** Data to use follows **
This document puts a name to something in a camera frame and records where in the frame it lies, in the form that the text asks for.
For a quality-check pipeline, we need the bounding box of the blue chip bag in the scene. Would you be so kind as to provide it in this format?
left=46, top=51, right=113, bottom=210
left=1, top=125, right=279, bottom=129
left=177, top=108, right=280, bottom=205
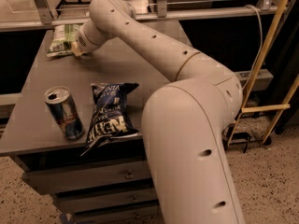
** End of Data to use **
## Assignment
All of the data needs repeating exactly, but the pictures do not.

## Answer to the exercise
This document puts a name to something in a camera frame and records where in the frame it lies, in the form that the text asks for.
For a quality-check pipeline, we need the bounding box of the blue chip bag in the scene. Would you be so kind as to provide it in this format?
left=46, top=51, right=113, bottom=210
left=1, top=125, right=279, bottom=129
left=177, top=108, right=280, bottom=205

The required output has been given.